Pick out each line with the word "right" from the material that follows.
::: Collected material :::
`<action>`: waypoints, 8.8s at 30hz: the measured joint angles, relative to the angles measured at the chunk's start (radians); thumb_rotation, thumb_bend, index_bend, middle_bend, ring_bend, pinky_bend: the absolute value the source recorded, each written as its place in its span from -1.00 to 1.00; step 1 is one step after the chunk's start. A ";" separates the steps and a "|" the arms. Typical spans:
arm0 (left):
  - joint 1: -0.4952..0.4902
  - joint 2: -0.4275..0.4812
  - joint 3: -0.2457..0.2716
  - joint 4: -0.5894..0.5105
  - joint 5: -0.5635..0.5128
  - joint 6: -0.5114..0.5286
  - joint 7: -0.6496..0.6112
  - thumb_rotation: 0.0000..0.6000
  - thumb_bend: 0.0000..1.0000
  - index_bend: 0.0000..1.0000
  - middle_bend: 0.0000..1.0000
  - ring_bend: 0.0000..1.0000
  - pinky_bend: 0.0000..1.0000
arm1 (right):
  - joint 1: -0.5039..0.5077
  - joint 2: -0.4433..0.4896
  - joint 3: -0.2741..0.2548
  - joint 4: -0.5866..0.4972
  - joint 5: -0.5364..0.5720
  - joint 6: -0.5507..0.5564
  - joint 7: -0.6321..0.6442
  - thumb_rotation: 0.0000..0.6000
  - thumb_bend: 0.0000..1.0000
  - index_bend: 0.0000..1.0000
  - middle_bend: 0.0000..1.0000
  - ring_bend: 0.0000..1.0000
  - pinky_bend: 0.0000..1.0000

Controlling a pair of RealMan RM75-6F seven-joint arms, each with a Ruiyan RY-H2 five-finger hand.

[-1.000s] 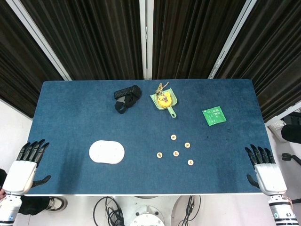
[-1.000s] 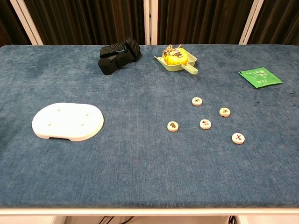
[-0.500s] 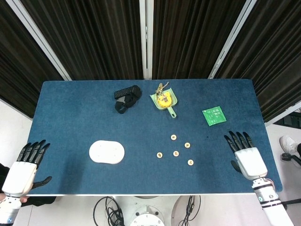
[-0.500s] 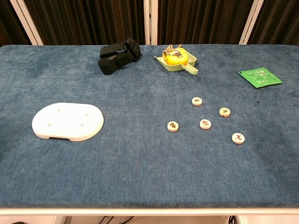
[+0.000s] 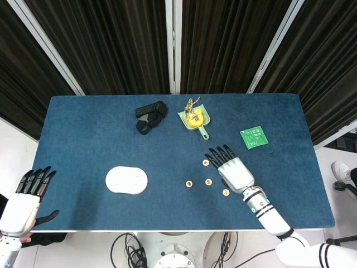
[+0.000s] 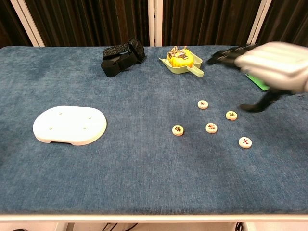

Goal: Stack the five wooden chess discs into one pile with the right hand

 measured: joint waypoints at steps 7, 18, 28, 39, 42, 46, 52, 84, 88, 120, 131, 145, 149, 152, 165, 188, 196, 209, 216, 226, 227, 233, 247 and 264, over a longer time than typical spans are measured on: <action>0.006 0.005 0.000 0.002 0.009 0.013 -0.009 1.00 -0.88 -1.00 -1.00 -1.00 -1.00 | 0.065 -0.118 -0.011 0.064 0.086 -0.037 -0.056 1.00 -0.57 -0.85 -1.00 -1.00 -1.00; 0.008 0.010 0.000 -0.001 0.006 0.010 -0.012 1.00 -0.88 -1.00 -1.00 -1.00 -1.00 | 0.106 -0.195 -0.051 0.115 0.115 -0.039 -0.033 1.00 -0.57 -0.59 -1.00 -1.00 -1.00; 0.009 0.012 -0.002 -0.002 0.004 0.010 -0.015 1.00 -0.88 -1.00 -1.00 -1.00 -1.00 | 0.127 -0.247 -0.066 0.178 0.093 -0.022 0.018 1.00 -0.51 -0.28 -1.00 -1.00 -1.00; 0.011 0.014 -0.004 -0.001 0.001 0.009 -0.019 1.00 -0.88 -1.00 -1.00 -1.00 -1.00 | 0.144 -0.308 -0.074 0.254 0.067 -0.005 0.071 1.00 -0.48 -0.18 -0.99 -1.00 -1.00; 0.011 0.014 -0.004 0.000 -0.001 0.007 -0.021 1.00 -0.88 -1.00 -1.00 -1.00 -1.00 | 0.150 -0.319 -0.075 0.265 0.067 -0.007 0.076 1.00 -0.47 -0.17 -0.98 -1.00 -1.00; 0.010 0.015 -0.004 0.000 -0.001 0.006 -0.023 1.00 -0.88 -1.00 -1.00 -1.00 -1.00 | 0.153 -0.328 -0.076 0.277 0.068 -0.006 0.080 1.00 -0.46 -0.11 -0.97 -1.00 -1.00; 0.011 0.016 -0.004 0.000 0.000 0.007 -0.025 1.00 -0.88 -1.00 -1.00 -1.00 -1.00 | 0.155 -0.345 -0.078 0.299 0.066 0.006 0.083 1.00 -0.44 0.04 -0.97 -1.00 -1.00; 0.010 0.014 -0.005 -0.004 -0.002 -0.003 -0.013 1.00 -0.88 -1.00 -1.00 -1.00 -1.00 | 0.114 -0.173 -0.097 0.172 0.152 0.048 0.011 1.00 -0.42 0.09 -0.97 -1.00 -1.00; 0.008 0.013 -0.005 -0.003 -0.004 -0.006 -0.013 1.00 -0.88 -1.00 -1.00 -1.00 -1.00 | 0.117 -0.166 -0.101 0.166 0.155 0.040 0.016 1.00 -0.43 0.10 -0.97 -1.00 -1.00; 0.010 0.013 -0.005 -0.002 0.000 0.000 -0.015 1.00 -0.88 -1.00 -1.00 -1.00 -1.00 | 0.123 -0.157 -0.123 0.150 0.165 0.037 0.028 1.00 -0.44 0.06 -0.97 -1.00 -1.00; 0.011 0.014 -0.005 -0.001 0.003 0.004 -0.020 1.00 -0.88 -1.00 -1.00 -1.00 -1.00 | 0.125 -0.161 -0.128 0.159 0.162 0.032 0.042 1.00 -0.46 -0.10 -0.97 -1.00 -1.00; 0.010 0.014 -0.004 -0.001 0.002 -0.002 -0.016 1.00 -0.88 -1.00 -1.00 -1.00 -1.00 | 0.127 -0.147 -0.129 0.144 0.158 0.033 0.050 1.00 -0.46 -0.25 -0.98 -1.00 -1.00; 0.011 0.014 -0.004 -0.002 0.005 0.002 -0.016 1.00 -0.88 -1.00 -1.00 -1.00 -1.00 | 0.123 -0.132 -0.128 0.128 0.148 0.047 0.054 1.00 -0.46 -0.26 -0.98 -1.00 -1.00; 0.012 0.015 -0.003 -0.002 0.010 0.006 -0.016 1.00 -0.88 -1.00 -1.00 -1.00 -1.00 | 0.115 -0.111 -0.127 0.107 0.135 0.067 0.061 1.00 -0.47 -0.27 -0.98 -1.00 -1.00; 0.017 0.005 0.003 0.001 0.052 0.032 -0.001 1.00 -0.88 -1.00 -1.00 -1.00 -1.00 | 0.004 0.029 -0.228 0.010 0.017 0.175 0.104 1.00 -0.51 -0.28 -1.00 -1.00 -1.00; 0.012 0.005 0.003 -0.006 0.033 0.011 0.004 1.00 -0.88 -1.00 -1.00 -1.00 -1.00 | -0.064 -0.039 -0.248 0.138 -0.065 0.151 0.220 1.00 -0.51 -0.25 -1.00 -1.00 -1.00; 0.012 0.008 0.002 -0.005 0.028 0.010 -0.003 1.00 -0.88 -1.00 -1.00 -1.00 -1.00 | -0.060 -0.067 -0.229 0.167 -0.051 0.121 0.208 1.00 -0.51 -0.16 -0.99 -1.00 -1.00; 0.011 0.009 0.003 -0.009 0.024 0.003 0.000 1.00 -0.88 -1.00 -1.00 -1.00 -1.00 | -0.073 -0.087 -0.215 0.193 -0.065 0.133 0.212 1.00 -0.47 0.01 -0.97 -1.00 -1.00; 0.011 0.010 0.005 -0.011 0.026 0.003 0.003 1.00 -0.88 -1.00 -1.00 -1.00 -1.00 | -0.067 -0.067 -0.190 0.160 -0.078 0.141 0.231 1.00 -0.47 0.01 -0.97 -1.00 -1.00; 0.016 0.009 0.006 -0.011 0.042 0.018 0.007 1.00 -0.88 -1.00 -1.00 -1.00 -1.00 | -0.002 -0.062 -0.113 0.108 -0.031 0.093 0.159 1.00 -0.48 0.01 -0.96 -1.00 -1.00; 0.016 0.009 0.006 -0.011 0.041 0.018 0.007 1.00 -0.88 -1.00 -1.00 -1.00 -1.00 | 0.007 -0.067 -0.104 0.108 -0.015 0.083 0.143 1.00 -0.47 0.01 -0.96 -1.00 -1.00; 0.014 0.012 0.004 -0.008 0.033 0.015 -0.006 1.00 -0.88 -1.00 -1.00 -1.00 -1.00 | 0.046 -0.099 -0.077 0.109 0.067 0.044 0.063 1.00 -0.47 0.01 -0.96 -1.00 -1.00; 0.012 0.014 0.004 -0.006 0.029 0.009 -0.015 1.00 -0.88 -1.00 -1.00 -1.00 -1.00 | 0.086 -0.124 -0.077 0.101 0.143 0.027 0.011 1.00 -0.47 0.02 -0.96 -1.00 -1.00; 0.010 0.015 0.003 -0.004 0.027 0.006 -0.019 1.00 -0.88 -1.00 -1.00 -1.00 -1.00 | 0.105 -0.133 -0.096 0.109 0.177 0.037 0.000 1.00 -0.48 -0.02 -0.96 -1.00 -1.00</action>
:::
Problem solution:
arm1 (right):
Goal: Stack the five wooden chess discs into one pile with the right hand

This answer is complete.